Set down exactly the lines of the records from the top to the line containing "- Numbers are"; include both.

STUDY MATERIAL Start Marker

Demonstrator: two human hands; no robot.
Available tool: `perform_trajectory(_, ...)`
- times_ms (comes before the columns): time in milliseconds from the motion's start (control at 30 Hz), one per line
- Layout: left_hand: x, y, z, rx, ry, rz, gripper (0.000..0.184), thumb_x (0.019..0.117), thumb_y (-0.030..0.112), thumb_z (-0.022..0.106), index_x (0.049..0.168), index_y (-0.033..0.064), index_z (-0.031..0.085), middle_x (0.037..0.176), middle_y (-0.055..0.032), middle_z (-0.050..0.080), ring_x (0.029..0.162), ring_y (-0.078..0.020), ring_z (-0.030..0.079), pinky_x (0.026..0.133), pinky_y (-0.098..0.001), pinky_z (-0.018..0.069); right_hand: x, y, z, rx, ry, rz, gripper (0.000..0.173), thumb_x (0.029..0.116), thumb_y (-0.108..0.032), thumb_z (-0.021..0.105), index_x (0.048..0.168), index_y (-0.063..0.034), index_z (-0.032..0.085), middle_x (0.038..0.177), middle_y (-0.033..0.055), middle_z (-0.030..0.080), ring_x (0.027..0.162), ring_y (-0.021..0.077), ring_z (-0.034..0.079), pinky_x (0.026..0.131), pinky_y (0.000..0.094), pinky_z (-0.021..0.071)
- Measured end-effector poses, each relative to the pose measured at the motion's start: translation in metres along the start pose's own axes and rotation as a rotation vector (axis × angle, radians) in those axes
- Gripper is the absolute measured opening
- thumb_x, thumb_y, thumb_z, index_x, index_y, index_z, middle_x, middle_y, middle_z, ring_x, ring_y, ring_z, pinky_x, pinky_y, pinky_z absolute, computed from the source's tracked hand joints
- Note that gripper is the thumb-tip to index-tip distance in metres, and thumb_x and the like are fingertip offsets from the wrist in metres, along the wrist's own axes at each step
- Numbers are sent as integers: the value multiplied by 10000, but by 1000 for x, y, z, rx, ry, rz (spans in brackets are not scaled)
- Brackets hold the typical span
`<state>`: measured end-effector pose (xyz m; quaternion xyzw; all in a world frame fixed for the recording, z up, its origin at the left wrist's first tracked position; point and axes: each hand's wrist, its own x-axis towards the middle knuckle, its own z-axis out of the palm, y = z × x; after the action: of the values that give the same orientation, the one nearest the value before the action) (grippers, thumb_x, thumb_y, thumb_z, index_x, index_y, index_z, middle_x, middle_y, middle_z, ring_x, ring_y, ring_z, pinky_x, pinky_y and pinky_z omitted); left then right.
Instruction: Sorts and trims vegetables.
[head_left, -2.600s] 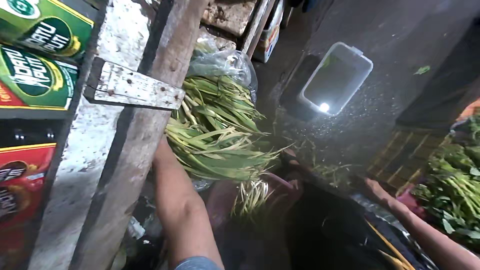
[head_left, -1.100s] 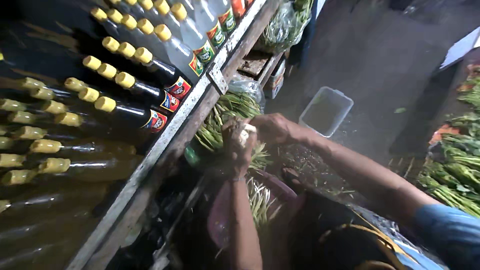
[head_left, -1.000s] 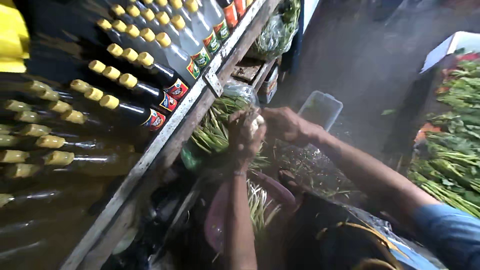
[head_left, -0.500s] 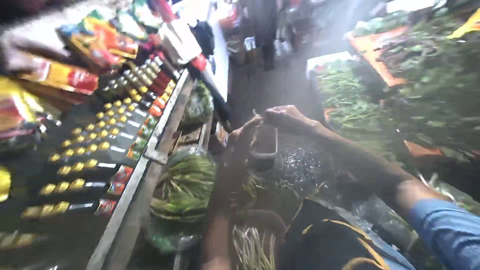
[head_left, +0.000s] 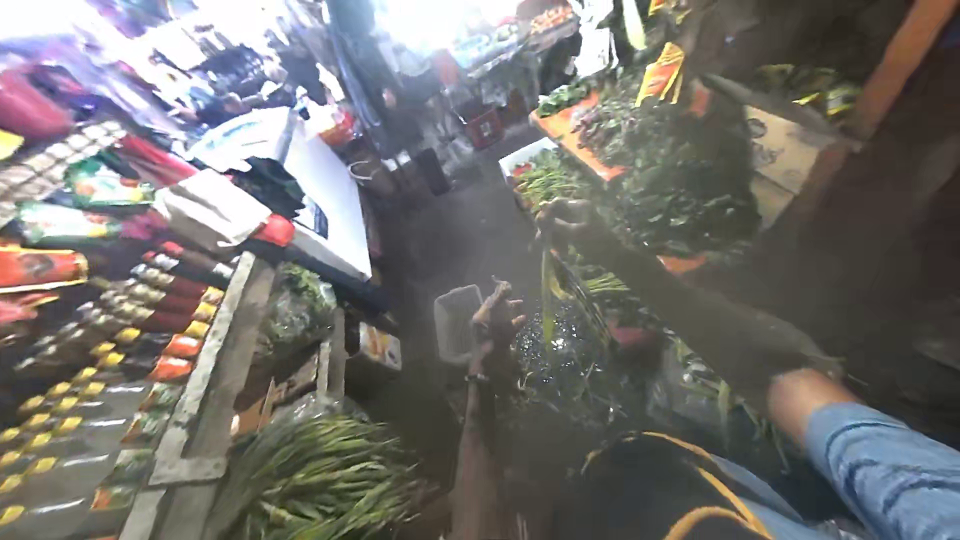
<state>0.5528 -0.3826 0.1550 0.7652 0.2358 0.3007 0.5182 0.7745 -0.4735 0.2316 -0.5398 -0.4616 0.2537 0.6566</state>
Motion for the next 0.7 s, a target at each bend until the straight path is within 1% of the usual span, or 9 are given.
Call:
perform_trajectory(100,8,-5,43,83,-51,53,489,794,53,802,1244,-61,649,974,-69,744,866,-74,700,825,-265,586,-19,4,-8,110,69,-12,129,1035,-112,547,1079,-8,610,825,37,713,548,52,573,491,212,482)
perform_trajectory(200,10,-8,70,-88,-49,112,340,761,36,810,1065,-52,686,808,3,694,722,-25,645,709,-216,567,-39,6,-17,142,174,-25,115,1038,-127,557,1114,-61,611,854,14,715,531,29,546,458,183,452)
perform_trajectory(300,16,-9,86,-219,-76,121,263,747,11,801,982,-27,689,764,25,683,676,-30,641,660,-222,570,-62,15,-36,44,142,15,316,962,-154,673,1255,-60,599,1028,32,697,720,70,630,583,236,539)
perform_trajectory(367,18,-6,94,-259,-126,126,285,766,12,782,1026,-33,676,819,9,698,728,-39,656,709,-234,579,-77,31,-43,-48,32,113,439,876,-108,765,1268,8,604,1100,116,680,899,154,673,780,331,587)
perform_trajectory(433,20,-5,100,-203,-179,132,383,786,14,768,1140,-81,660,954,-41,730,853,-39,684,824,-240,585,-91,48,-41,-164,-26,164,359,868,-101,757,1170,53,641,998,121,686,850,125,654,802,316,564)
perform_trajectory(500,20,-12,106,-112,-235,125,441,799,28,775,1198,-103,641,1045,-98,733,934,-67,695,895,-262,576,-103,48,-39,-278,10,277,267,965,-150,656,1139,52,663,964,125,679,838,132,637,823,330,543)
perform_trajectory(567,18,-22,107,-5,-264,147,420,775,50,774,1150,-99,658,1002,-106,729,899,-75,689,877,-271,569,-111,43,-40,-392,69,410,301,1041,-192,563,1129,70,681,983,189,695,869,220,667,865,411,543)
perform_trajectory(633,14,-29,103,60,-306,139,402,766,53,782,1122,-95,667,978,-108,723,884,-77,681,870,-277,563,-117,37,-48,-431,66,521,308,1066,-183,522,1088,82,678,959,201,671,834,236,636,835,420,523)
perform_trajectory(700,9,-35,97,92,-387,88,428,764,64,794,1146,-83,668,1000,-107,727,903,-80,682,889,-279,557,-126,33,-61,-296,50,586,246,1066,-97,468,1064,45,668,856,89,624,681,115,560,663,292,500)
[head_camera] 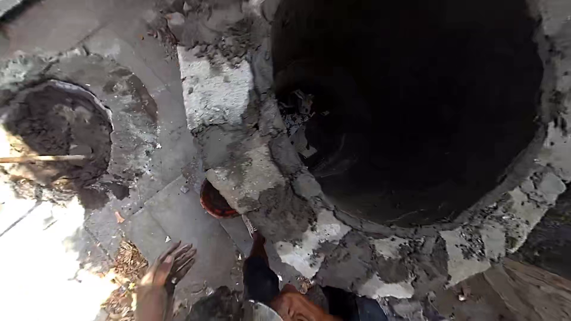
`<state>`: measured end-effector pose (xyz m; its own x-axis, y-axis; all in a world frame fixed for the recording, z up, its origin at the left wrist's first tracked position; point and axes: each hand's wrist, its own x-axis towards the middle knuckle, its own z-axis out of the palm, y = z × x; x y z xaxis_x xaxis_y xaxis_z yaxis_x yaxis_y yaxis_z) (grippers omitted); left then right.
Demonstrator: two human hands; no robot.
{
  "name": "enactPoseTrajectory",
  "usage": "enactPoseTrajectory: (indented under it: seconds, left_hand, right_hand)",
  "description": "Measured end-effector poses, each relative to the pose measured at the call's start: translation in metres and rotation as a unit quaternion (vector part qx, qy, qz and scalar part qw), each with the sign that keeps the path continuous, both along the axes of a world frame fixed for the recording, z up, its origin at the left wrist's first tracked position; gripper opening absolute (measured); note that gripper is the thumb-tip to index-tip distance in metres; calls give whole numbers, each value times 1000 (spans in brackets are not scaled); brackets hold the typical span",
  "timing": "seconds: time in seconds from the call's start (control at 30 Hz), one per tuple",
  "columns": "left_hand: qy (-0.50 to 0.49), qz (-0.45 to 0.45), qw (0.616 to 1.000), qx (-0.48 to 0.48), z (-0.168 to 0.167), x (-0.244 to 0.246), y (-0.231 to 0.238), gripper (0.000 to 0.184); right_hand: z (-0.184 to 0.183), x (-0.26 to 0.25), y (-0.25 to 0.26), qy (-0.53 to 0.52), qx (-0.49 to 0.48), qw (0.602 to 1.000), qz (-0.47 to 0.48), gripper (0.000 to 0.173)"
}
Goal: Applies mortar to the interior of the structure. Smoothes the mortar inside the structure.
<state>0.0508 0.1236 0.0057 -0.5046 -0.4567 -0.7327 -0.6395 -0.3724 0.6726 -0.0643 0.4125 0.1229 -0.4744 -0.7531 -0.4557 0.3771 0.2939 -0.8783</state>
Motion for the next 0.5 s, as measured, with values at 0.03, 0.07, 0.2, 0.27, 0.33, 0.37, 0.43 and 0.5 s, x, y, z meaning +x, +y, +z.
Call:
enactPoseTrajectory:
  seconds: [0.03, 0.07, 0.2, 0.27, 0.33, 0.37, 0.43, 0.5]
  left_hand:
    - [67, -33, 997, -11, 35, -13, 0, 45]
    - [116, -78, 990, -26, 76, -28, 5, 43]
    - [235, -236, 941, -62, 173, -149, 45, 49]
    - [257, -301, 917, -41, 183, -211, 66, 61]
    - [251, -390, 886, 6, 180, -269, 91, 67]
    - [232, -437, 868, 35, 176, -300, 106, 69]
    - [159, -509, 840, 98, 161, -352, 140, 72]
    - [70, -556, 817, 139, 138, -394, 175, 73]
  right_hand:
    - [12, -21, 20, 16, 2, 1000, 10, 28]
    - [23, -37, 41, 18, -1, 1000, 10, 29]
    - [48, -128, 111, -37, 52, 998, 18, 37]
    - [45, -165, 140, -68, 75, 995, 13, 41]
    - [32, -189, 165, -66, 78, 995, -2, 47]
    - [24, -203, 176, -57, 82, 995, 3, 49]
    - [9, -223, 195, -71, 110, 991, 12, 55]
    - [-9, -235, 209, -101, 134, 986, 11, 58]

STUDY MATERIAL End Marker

> [WRITTEN SOLUTION]
Demonstrator: two human hands; no robot.
Available tool: `perform_trajectory(_, ...)`
- times_ms (comes before the columns): time in milliseconds from the motion's start (control at 30 Hz), one per line
- Layout: left_hand: x, y, z, rx, ry, rz, gripper (0.000..0.184), thumb_x (0.019..0.117), thumb_y (-0.030..0.112), thumb_z (-0.022..0.106), index_x (0.049..0.168), index_y (-0.033..0.064), index_z (-0.031..0.085), middle_x (0.037..0.176), middle_y (-0.055..0.032), middle_z (-0.050..0.080), ring_x (0.029..0.162), ring_y (-0.078..0.020), ring_z (-0.030..0.079), pinky_x (0.026..0.133), pinky_y (-0.098..0.001), pinky_z (-0.018..0.069); right_hand: x, y, z, rx, ry, rz, gripper (0.000..0.173), thumb_x (0.029..0.116), thumb_y (-0.108..0.032), thumb_z (-0.021..0.105), index_x (0.048..0.168), index_y (-0.063..0.034), index_z (-0.032..0.085), middle_x (0.038..0.177), middle_y (-0.033..0.055), middle_z (-0.030..0.080), ring_x (0.027..0.162), ring_y (-0.021..0.077), ring_z (-0.034..0.079), pinky_x (0.026..0.131), pinky_y (0.000..0.094), pinky_z (-0.021..0.071)
- Measured end-effector poses, each relative to the pose measured at the motion's start: translation in metres along the start pose's own axes and rotation as a rotation vector (axis × angle, radians) in those axes
- Gripper is the absolute measured opening
- thumb_x, thumb_y, thumb_z, index_x, index_y, index_z, middle_x, middle_y, middle_z, ring_x, ring_y, ring_z, pinky_x, pinky_y, pinky_z absolute, computed from the source's tracked hand joints
- Note that gripper is the thumb-tip to index-tip distance in metres, and thumb_x and the like are fingertip offsets from the wrist in metres, along the wrist's own axes at each step
- Numbers are sent as integers: the value multiplied by 10000, but by 1000 for x, y, z, rx, ry, rz (spans in brackets are not scaled)

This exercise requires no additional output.